True, they can be bracingly frank about the darker side of teen life. Take, for instance, that list of words they come up with in association with "teenager": "drunk," "drugs," "illegal," etc. Some of the sentences that follow are also pretty bleak: "Every weekend somebody gets sickly drunk." "No one understands my pain." "Drugs are what we live for."

But some of the kids' statements take a more hopeful tack, not to mention some neat rhetorical turns: "We don't necessarily have to succumb to alcohol." "Not all rock bands we listen to are satanic." "Since when is it illegal to be who you are?"

The five have strong feelings about the trials of being teenaged. But they're also a highly verbal bunch with a flair for the dramatic. Both sides are always at play.

That's clear in the "Stand up if..." exercise. O'Brien reads a list of statements, and the students are asked to stand if they agree or if they've shared certain experiences.

The results are disturbing. All but Julian has witnessed someone being beaten up. All have been ridiculed for the way they look or dress. All have seen a violent episode in school, or been physically threatened by someone. All have believed at one time or another that they don't fit in. And, not surprisingly, none believes the world is a safe place.

With each revelation, someone fires up a conversation -- about race, about class, about school violence. "My mom's black and my father's Polish," says Brandi. "I've been called a lot of different names." Sarah, who's African-American, has to think back to age 8 to remember an episode of discrimination, but Julian, who's one of the few black kids in his school and neighborhood, says cops sometimes harass him. "Most of the people who come to Harwood are..." he begins.

"Rednecks!" Morgan Fox shouts.

"I didn't want to say it..."

"Well, I will!"

There's more talk -- about bomb threats, and kids who seem likely to snap, and strong women. "I'm a girl that actually has a brain, and speaks up," says Morgan. "I used to be called a human dictionary," says Sarah. Brandi tells how she defended a friend against two upperclassmen who were making fun of him because he was poor.

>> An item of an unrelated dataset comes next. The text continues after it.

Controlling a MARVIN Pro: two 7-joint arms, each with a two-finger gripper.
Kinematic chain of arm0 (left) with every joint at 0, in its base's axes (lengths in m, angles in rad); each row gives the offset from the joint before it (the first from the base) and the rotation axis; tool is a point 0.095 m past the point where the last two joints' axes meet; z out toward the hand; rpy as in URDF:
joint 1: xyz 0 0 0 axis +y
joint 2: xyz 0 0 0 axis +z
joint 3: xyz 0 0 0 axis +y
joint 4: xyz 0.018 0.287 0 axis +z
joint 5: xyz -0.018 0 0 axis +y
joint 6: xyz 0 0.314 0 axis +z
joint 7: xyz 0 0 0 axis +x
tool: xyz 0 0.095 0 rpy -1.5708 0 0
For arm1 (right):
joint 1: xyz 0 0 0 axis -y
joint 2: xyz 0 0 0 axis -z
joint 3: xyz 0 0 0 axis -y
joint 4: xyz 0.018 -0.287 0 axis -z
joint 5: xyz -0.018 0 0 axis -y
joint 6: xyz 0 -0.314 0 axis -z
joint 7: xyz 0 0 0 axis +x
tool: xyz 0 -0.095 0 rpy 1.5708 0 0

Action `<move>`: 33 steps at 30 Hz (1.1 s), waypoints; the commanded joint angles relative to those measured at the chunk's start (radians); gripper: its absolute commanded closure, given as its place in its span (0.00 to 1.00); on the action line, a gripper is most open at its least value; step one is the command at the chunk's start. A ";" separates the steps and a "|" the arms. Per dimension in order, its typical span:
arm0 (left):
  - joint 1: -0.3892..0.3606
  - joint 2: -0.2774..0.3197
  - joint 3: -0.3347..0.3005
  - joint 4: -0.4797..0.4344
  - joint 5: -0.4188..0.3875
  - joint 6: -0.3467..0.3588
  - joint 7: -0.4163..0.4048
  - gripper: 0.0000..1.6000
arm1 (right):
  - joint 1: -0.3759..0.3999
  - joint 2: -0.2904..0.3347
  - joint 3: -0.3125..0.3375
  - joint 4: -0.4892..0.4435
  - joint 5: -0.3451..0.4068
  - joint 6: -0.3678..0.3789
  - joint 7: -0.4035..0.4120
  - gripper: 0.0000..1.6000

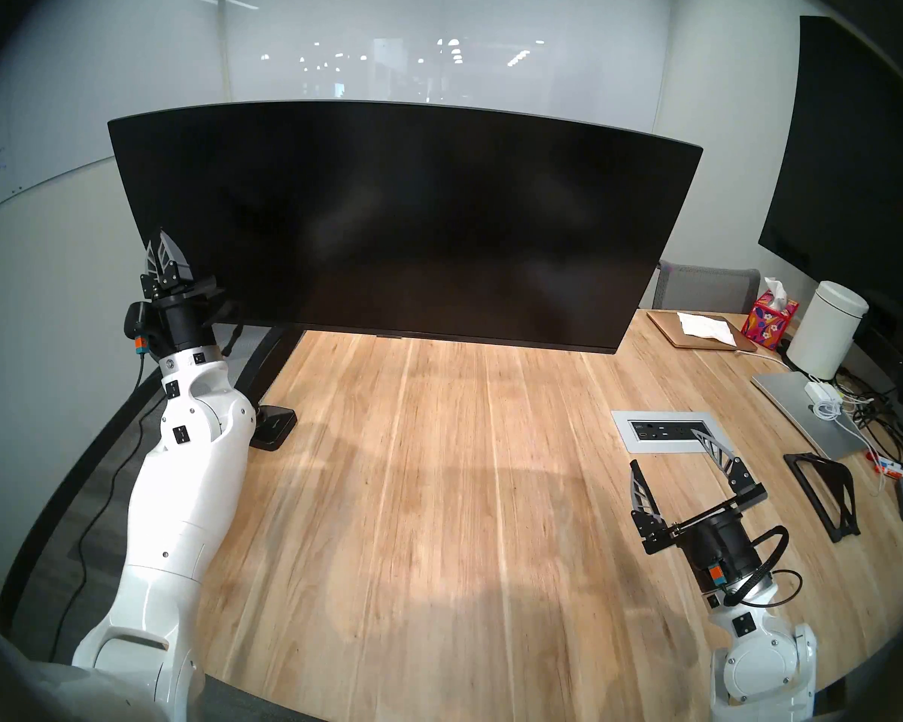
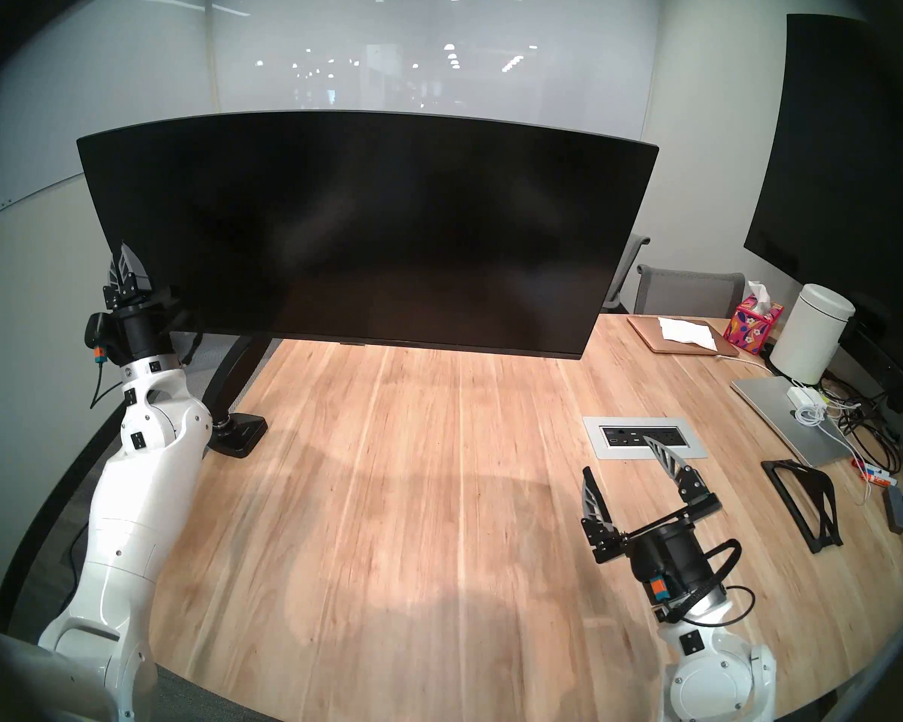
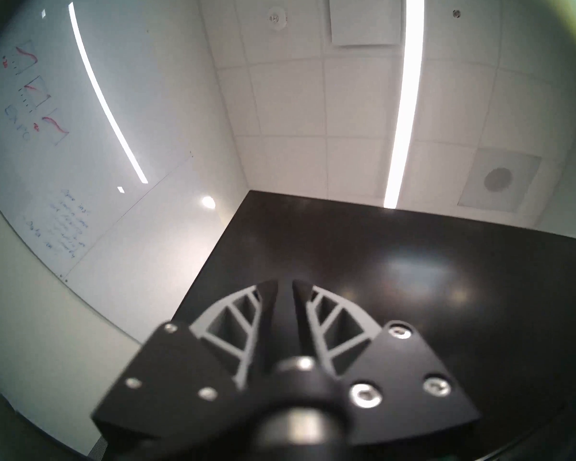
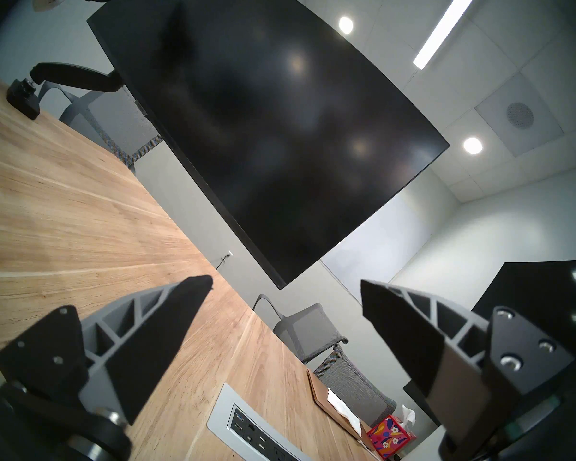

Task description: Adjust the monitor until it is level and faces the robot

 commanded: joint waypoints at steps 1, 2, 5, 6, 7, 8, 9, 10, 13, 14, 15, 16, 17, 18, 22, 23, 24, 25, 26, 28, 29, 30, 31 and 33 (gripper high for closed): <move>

Negative? Not really. These kids are alive.

*****

A few weeks later I call Michelle Chandler and Morgan Fox to get their take on the Voices workshops.

Morgan has already been to Rutland with Sarah and Brandi for another session with advisory-board kids and their friends. "It worked out really well because it was a larger group; you got to hear different views," Morgan says. And the male/female ratio was 50-50.

Even though she's going away to school, Morgan plans to stay involved with Voices as long as she can. "It is an incredible experience for a bunch of teens to get together in the workshops and talk about what they sometimes can't talk about in their normal lives and get it into a play and describe how we really are, and also how adults and some younger kids perceive us. And it's a musical."

Michelle is equally high on the project, and hopes she can be part of it even after she graduates -- maybe on stage. And what does she want audiences to hear?

"I hope they hear the teenagers' point of view in life, because things aren't as easy as they used to be," Michelle says. "It's a lot harder, there are a lot more requirements for us to live now. There's drugs and there's alcohol and there's sex and there's terrorism and people killing each other... I just want people to know it is out there."

Bess O'Brien and the Voices teens have their work cut out for them.